International Energy Agency (IEA) warns that the global community needs to triple its investment in renewable energy if it plans on combating climate change.
It stresses that the investments in the transition to renewable sources for power are alarmingly falling short of the required numbers needed to meet future demand sustainability.
Ahead of the United Nations COP26 climate change conference, IEA has said that countries need to increase the investment in renewable energy needs before the end of this decade and keep the volatile energy markets under control while combating climate change. The IEA released its annual World Energy Outlook on Wednesday which stated,” The world is not investing enough to meet its future energy needs … transition‐related spending is gradually picking up but remains far short of what is required to meet the rising demand for energy services in a sustainable way,”
The report added, “Clear signals and direction from policymakers are essential. If the road ahead is paved only with good intentions, then it will be a bumpy ride indeed”.
The Paris based watchdog described the upcoming meeting in Glasgow, Scotland as the “first test of the readiness of countries to submit new and more ambitious commitments under the 2015 Paris Agreement” and “an opportunity to provide an ‘unmistakable signal’ that accelerates the transition to clean energy worldwide”.
Faster energy transition needed
Power prices soared to all-time high levels as oil and natural gas prices surged to multiyear highs while Asia, Europe, and the United States experienced widespread energy shortages. As a result, the demand for fossil fuel strengthened and governments relaxed their policies which were implemented to curtail the spread of COVID-19.
The IEA said that global communities need to increase the share of renewables such as solar, wind, and hydropower as well as bioenergy drastically under energy investment in the post-pandemic times.
IEA pointed out that although over two-thirds of investment in new power capacity during 2021 will be in renewables, a large gain in oil and coal consumption has led to the second-largest annual increase in climate change-causing CO2 emissions.
The agency stressed that a faster energy transition is needed to protect consumers in the future, as a commodity price shock would inevitably drive up costs for households 30 % less in its most ambitious Net Zero Emissions by 2050 (NZE) scenario versus its more conservative Stated Policies Scenario (STEPS).

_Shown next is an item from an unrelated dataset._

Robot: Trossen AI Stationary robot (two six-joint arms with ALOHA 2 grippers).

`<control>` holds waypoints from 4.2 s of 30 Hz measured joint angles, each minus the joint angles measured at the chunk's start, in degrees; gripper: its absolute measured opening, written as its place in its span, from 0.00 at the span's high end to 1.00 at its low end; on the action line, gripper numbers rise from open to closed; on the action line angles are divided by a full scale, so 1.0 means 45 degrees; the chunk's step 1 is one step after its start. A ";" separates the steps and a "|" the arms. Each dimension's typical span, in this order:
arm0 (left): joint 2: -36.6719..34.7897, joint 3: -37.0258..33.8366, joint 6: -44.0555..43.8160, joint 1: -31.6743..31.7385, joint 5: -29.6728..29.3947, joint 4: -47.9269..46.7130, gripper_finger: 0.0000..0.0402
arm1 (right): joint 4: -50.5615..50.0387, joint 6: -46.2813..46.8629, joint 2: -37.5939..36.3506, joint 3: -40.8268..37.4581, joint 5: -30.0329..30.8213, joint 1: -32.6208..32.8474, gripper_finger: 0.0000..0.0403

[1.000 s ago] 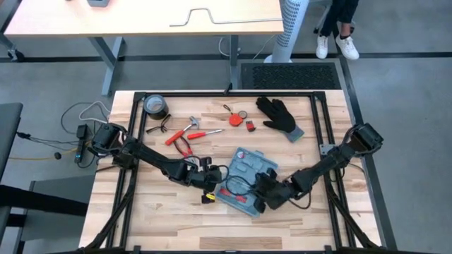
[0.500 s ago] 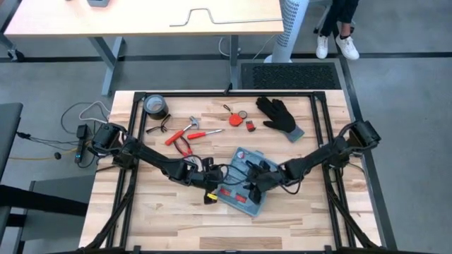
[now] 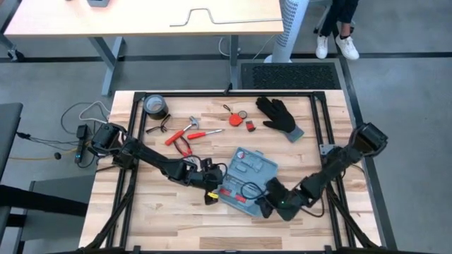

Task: Prefit tool cases
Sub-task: Remove the transparent screwdriver from the gray prefit tool case

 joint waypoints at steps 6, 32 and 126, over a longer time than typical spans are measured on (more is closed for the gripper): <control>0.0044 -0.0502 -0.0771 -0.0072 -0.0319 -0.0841 1.00 | -0.0058 0.3581 0.0475 -0.0263 0.1104 0.1103 0.93; 0.1749 -0.0405 -0.2196 -0.0544 0.2280 0.2648 1.00 | -0.4058 0.2824 -0.0494 -0.0362 -0.0218 -0.0208 0.99; 0.1841 -0.0459 0.0495 0.1173 0.2160 0.2211 1.00 | -0.0266 -0.4727 -0.0302 -0.1196 -0.3961 -0.5876 1.00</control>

Status quo against net zero
The leap required to follow through with the pledges in the 2015 Paris agreement to cap the increase in temperatures to as close as possible to 1.5 degrees Celsius (2.7 degrees Fahrenheit) above pre-industrial times remains vast.
Coal, natural gas, and oil contributed to around 80% of the world’s energy supply last year while renewables made up only 12% of the total.
To maintain that rise near 1.5C, the IEA’s NZE projects those fossil fuels dwindling to just below a quarter of the mid-century supply mix and renewables climbing sharply to more than two-thirds.
If the world remains on its current path outlined by the STEPS scenario, temperatures will rise 2.6C (4.7F) by 2100.
The IEA projects the demand for oil peaking in all its scenarios for the first time, in the mid‐2030s in the STEPS forecast with a very gradual reduction but in the NZE forecast plateauing within 10 years and lowering further by nearly three-quarters by 2050.
Reiterating the agency’s starkest warning yet pertaining to the future of fossil fuels that it made in a report issued in May, the IEA said its NZE picture projected lower demand and a spike in low emissions fuels making new oil and gas fields beyond 2021 unnecessary.
However, it also noted that new oil fields would be needed in its two most conservative scenarios and provided guidance on combating their climate impact through measures such as reducing methane flaring.
IEA warned, “Every data point showing the speed of change in energy can be countered by another showing the stubbornness of the status quo. Today’s energy system is not capable of meeting these challenges; a low emissions revolution is long overdue.”